Work instruction: When the string "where" is part of a line in the data below, report the whole line.

Records provided:
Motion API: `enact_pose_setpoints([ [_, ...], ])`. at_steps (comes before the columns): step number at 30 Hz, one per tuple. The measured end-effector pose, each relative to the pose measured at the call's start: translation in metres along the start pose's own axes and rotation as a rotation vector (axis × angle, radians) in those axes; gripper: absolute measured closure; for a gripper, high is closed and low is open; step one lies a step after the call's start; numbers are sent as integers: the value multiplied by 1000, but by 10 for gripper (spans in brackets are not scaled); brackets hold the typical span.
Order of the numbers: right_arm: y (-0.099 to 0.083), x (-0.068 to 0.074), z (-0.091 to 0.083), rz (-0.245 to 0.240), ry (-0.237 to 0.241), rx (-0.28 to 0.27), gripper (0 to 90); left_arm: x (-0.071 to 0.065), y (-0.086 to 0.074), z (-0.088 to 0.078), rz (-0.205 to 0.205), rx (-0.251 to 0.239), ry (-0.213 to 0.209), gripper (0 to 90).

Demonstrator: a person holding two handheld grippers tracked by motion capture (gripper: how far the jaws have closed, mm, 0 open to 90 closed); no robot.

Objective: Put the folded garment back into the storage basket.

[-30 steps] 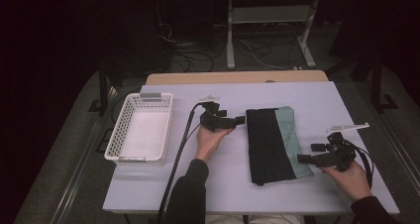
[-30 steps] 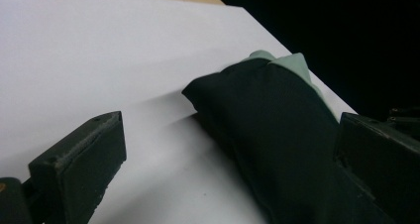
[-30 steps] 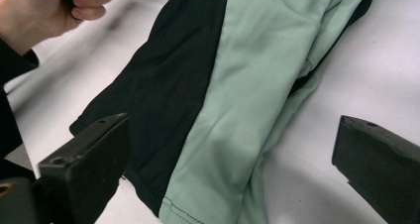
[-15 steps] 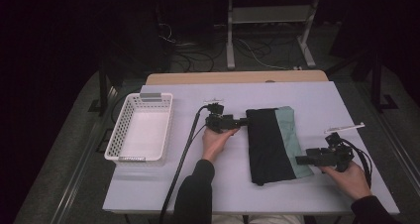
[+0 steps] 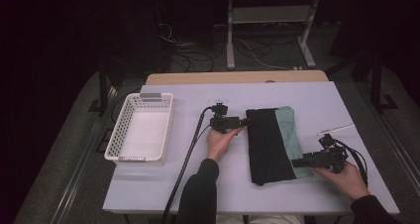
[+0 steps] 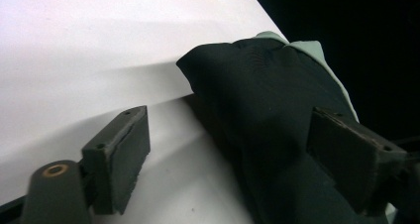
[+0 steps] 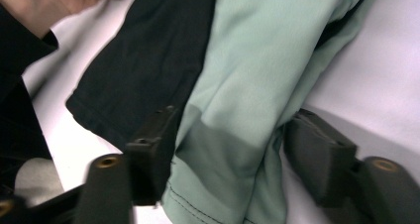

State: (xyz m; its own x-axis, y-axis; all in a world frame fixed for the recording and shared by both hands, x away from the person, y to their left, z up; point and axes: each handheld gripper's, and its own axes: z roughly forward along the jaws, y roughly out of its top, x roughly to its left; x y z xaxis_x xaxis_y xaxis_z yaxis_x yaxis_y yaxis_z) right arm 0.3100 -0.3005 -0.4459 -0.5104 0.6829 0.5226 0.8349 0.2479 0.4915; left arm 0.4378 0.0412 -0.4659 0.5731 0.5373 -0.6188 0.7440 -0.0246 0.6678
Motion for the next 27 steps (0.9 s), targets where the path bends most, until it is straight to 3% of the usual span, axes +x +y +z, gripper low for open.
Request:
enact_pose_setpoints([
  [5,0,-2,1,19,10,8,566,-3,1,8,1,17,-8,238],
  [9,1,0,0,31,3,4,684,-8,2,12,-10,4,-37,329],
  [18,2,2,0,43,0,14,764,-4,1,14,-65,18,-50,582],
  [19,2,2,0,44,1,14,769,-5,1,13,-62,19,-41,582],
  [23,2,4,-1,38,-1,18,803,-10,2,13,-19,11,-14,733],
  [27,3,10,-3,39,-12,18,815,-17,3,13,4,11,24,767],
])
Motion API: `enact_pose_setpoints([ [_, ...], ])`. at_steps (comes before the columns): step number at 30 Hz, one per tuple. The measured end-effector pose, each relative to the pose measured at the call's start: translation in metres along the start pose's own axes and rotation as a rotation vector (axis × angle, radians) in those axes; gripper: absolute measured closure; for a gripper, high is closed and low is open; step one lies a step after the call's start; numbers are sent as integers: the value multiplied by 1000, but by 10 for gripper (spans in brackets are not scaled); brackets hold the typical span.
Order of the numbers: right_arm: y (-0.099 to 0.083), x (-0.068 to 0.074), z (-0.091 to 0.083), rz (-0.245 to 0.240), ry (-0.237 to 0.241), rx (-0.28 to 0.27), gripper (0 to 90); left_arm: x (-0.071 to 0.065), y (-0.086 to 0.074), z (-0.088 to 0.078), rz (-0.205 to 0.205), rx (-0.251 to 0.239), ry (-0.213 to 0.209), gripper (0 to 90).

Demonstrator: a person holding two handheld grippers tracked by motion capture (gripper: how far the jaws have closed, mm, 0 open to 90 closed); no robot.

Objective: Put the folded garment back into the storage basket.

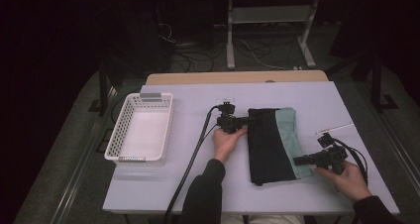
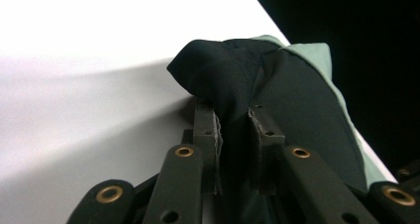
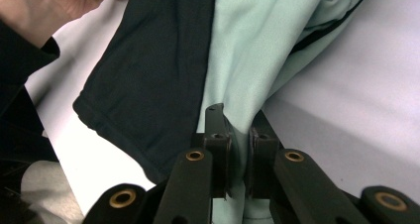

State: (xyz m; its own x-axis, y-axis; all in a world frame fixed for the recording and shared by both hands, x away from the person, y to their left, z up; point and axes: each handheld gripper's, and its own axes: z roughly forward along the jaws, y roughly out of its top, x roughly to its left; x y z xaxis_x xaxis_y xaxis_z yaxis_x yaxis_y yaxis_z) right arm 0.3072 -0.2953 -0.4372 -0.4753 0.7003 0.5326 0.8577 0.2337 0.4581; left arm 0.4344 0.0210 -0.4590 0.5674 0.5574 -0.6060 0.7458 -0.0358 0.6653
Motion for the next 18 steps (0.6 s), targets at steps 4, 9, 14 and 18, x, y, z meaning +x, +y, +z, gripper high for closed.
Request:
enact_pose_setpoints([
  [4,0,0,-3,2,22,-6,819,-6,2,-1,20,5,35,776],
  [9,0,3,-7,-4,40,-9,820,-15,4,-1,36,16,52,779],
  [14,1,10,-9,-14,46,-9,820,-22,7,-4,34,23,61,780],
  [18,2,16,-12,-13,46,-12,820,-27,10,-9,59,31,64,780],
])
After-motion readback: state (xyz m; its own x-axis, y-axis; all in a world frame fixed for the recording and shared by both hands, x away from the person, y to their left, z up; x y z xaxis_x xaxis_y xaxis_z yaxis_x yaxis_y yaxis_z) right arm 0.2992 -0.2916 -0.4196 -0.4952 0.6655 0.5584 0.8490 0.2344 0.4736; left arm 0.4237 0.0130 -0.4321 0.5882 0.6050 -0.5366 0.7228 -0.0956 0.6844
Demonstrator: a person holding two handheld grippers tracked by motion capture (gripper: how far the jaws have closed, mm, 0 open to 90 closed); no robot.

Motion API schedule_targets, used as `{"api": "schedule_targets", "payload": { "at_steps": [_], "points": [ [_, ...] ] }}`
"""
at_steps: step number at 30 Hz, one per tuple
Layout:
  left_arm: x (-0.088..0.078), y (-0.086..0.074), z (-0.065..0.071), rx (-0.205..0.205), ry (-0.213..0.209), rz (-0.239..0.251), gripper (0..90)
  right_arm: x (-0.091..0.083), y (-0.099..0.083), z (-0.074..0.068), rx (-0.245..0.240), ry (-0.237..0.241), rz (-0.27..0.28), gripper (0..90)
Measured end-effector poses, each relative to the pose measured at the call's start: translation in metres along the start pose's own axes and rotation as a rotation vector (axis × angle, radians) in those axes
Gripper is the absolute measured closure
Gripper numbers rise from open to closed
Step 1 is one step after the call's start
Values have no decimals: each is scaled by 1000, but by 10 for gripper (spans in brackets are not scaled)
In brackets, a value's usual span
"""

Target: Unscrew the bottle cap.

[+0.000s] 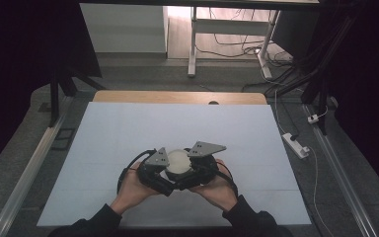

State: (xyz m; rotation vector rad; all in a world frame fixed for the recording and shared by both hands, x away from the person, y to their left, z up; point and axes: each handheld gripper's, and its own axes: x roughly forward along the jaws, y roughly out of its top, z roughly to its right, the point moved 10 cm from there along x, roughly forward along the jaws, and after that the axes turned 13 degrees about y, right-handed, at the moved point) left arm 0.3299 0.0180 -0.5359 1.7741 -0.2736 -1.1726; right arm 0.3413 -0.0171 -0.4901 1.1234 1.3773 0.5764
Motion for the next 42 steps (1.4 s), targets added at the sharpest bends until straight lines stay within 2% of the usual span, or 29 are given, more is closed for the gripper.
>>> {"api": "schedule_targets", "payload": {
  "at_steps": [4,6,9,10,11,12,17,24,26,30,31,32,33,34,35,37,40,42],
  "points": [
    [-1,0,1,11,-11,-1,78,0,0,-1,-17,1,6,65],
    [0,-1,2,22,-23,-1,79,-1,0,-1,-32,22,-2,67],
    [1,-1,4,27,-43,-4,79,-2,-2,-1,-42,79,-13,69],
    [1,-1,4,27,-43,-4,79,-2,-2,-1,-42,79,-13,69],
    [2,-1,5,32,-51,-5,79,-3,-3,0,-59,120,-22,69],
    [2,-2,6,36,-55,-8,79,-3,-3,0,-65,140,-29,69],
    [2,-1,7,35,-79,-1,79,-5,-3,0,-92,215,-33,70],
    [-2,0,14,45,-167,29,79,-8,-2,-6,-133,361,-20,72],
    [-1,1,14,48,-161,27,79,-9,-2,-7,-139,387,-18,71],
    [0,0,12,47,-142,20,79,-9,-3,-6,-129,366,-31,66],
    [0,0,10,37,-127,22,79,-7,-1,-3,-118,318,-21,14],
    [0,0,10,37,-127,22,79,-7,1,-2,-107,296,-9,5],
    [-1,0,7,30,-107,21,78,-7,3,-1,-101,277,-5,0],
    [-1,0,7,30,-107,21,78,-7,3,-1,-101,277,-5,0],
    [-1,0,4,15,-91,26,78,-10,7,1,-98,228,6,0],
    [-1,1,1,0,-63,24,79,-13,10,3,-75,181,15,0],
    [-1,0,-4,-18,-27,17,78,-15,13,2,-17,138,63,0],
    [0,-1,-5,-27,-11,12,79,-15,13,2,-6,93,80,0]
  ]
}}
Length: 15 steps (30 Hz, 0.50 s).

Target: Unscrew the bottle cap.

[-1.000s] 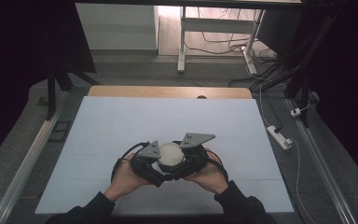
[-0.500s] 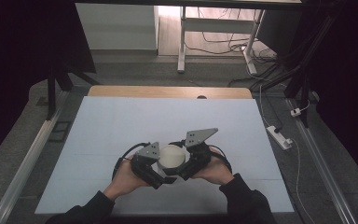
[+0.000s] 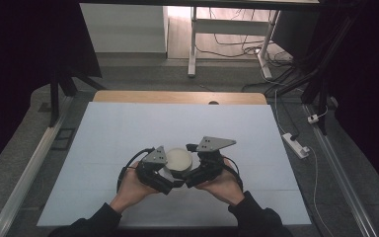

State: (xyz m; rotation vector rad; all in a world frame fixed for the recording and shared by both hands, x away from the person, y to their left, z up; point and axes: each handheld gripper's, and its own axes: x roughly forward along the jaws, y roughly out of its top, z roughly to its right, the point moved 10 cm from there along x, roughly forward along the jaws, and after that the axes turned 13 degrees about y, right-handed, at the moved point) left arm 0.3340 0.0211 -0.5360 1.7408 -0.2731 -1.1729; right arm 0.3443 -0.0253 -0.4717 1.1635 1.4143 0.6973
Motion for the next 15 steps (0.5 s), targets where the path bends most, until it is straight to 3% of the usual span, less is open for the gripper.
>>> {"api": "schedule_targets", "payload": {
  "at_steps": [6,11,15],
  "points": [
    [0,2,2,3,19,0,79,8,-5,3,10,-75,-8,24],
    [0,1,2,5,14,-1,79,10,-6,1,-6,-74,-15,71],
    [0,1,6,25,-31,-1,79,9,-7,-1,-25,-28,-35,73]
  ]
}}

Answer box:
Motion for the next 27 steps (0.9 s), targets where the path bends most, until it is straight to 3% of the usual span, axes +x +y +z, gripper low for open.
Motion for the next 15 steps (0.5 s), targets where the path bends most, until it is straight to 3% of the usual span, less is open for the gripper.

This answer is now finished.